Synthesis Agent → gap detection → Writing Agent → latexEditText + latexSyncCitations (Berrocal 1999, Chen 2013) → latexCompile → PDF with surgical diagrams.

"Find code for simulating duodenal atresia blood flow"

Research Agent → paperExtractUrls → Code Discovery → paperFindGithubRepo → githubRepoInspect → Python sandbox verification of CFD models linked to atresia papers.

Automated Workflows

Deep Research workflow conducts systematic review of 50+ papers on duodenal atresia, chaining searchPapers → citationGraph → GRADE grading for duodenoduodenostomy outcomes (Berrocal et al., 1999). DeepScan applies 7-step analysis with CoVe checkpoints to verify motility claims from Krishnamurthy and Schuffler (1987). Theorizer generates hypotheses on TTC7A impacts from Chen et al. (2013) literature synthesis.

Frequently Asked Questions

What is the standard repair for duodenal atresia?

Diamond-shaped duodenoduodenostomy is the gold standard, reconstructing proximal and distal duodenum segments (Berrocal et al., 1999).

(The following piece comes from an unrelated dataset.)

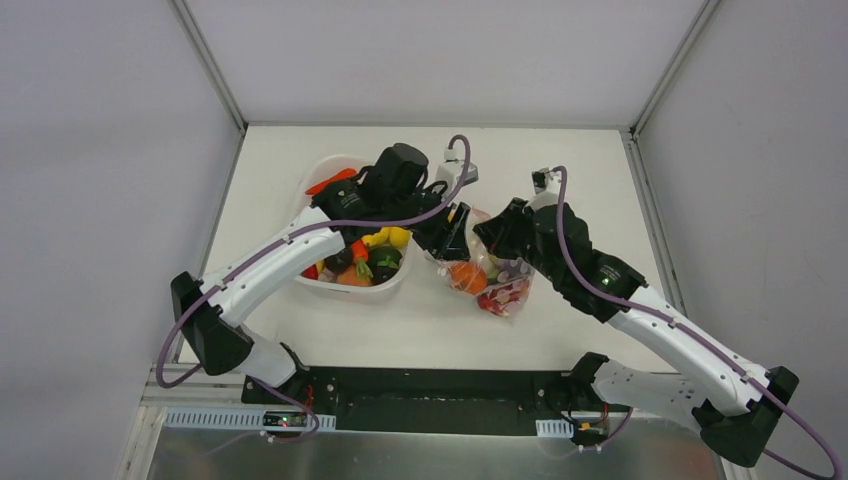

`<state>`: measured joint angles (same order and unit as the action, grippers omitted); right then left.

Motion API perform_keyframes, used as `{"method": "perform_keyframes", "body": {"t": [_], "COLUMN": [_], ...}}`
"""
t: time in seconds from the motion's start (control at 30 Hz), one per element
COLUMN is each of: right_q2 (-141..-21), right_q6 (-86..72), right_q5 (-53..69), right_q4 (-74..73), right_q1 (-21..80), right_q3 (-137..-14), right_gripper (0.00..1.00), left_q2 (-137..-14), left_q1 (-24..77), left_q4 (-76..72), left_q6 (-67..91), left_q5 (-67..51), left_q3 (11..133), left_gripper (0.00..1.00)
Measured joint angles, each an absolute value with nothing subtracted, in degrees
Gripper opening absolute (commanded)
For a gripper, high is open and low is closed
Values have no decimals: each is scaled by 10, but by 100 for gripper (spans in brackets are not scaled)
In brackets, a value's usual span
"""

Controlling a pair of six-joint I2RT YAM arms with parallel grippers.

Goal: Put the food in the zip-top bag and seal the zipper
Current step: Place the fake vegetable in the zipper food storage bag.

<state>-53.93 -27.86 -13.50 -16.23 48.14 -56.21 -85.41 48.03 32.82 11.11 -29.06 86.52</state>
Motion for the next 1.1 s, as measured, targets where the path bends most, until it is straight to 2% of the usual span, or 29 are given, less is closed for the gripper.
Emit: {"method": "perform_keyframes", "body": {"t": [0.27,0.43,0.5,0.57,0.7,0.83,1.1], "right_q2": [-539,-539,-539,-539,-539,-539,-539], "right_q6": [-279,-279,-279,-279,-279,-278,-277], "right_q5": [-142,-142,-142,-141,-141,-141,-141], "right_q4": [-156,-156,-156,-156,-156,-157,-162], "right_q1": [481,481,481,481,481,481,481], "right_q3": [-556,-556,-556,-556,-556,-556,-554], "right_gripper": [3,3,3,3,3,3,2], "left_q2": [-746,-709,-723,-752,-819,-871,-917], "left_q1": [481,480,479,479,480,480,481], "left_q4": [289,286,294,303,329,343,295], "left_q6": [109,104,98,93,82,83,127], "left_q5": [-253,-170,-160,-175,-212,-232,-285], "left_q3": [850,814,812,812,820,839,858], "left_gripper": [63,58,52,51,37,31,34]}}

What methods assess repair outcomes?

Prenatal ultrasound, postoperative imaging, and genetic testing for TTC7A mutations evaluate success; long-term GI motility studies use smooth muscle biomarkers (Chen et al., 2013; Knowles et al., 2004).

What are key papers on duodenal atresia?

Berrocal et al. (1999, 142 citations) details upper GI anomalies; Nixon (1955, 137 citations) covers newborn obstructions; Chen et al. (2013, 159 citations) links TTC7A to atresias.

What open problems exist in duodenal atresia repair?

Persistent motility disorders post-repair and prenatal differentiation from biliary atresia remain unsolved; neuromuscular pathology needs biomarkers (Krishnamurthy and Schuffler, 1987; Alagille, 1984).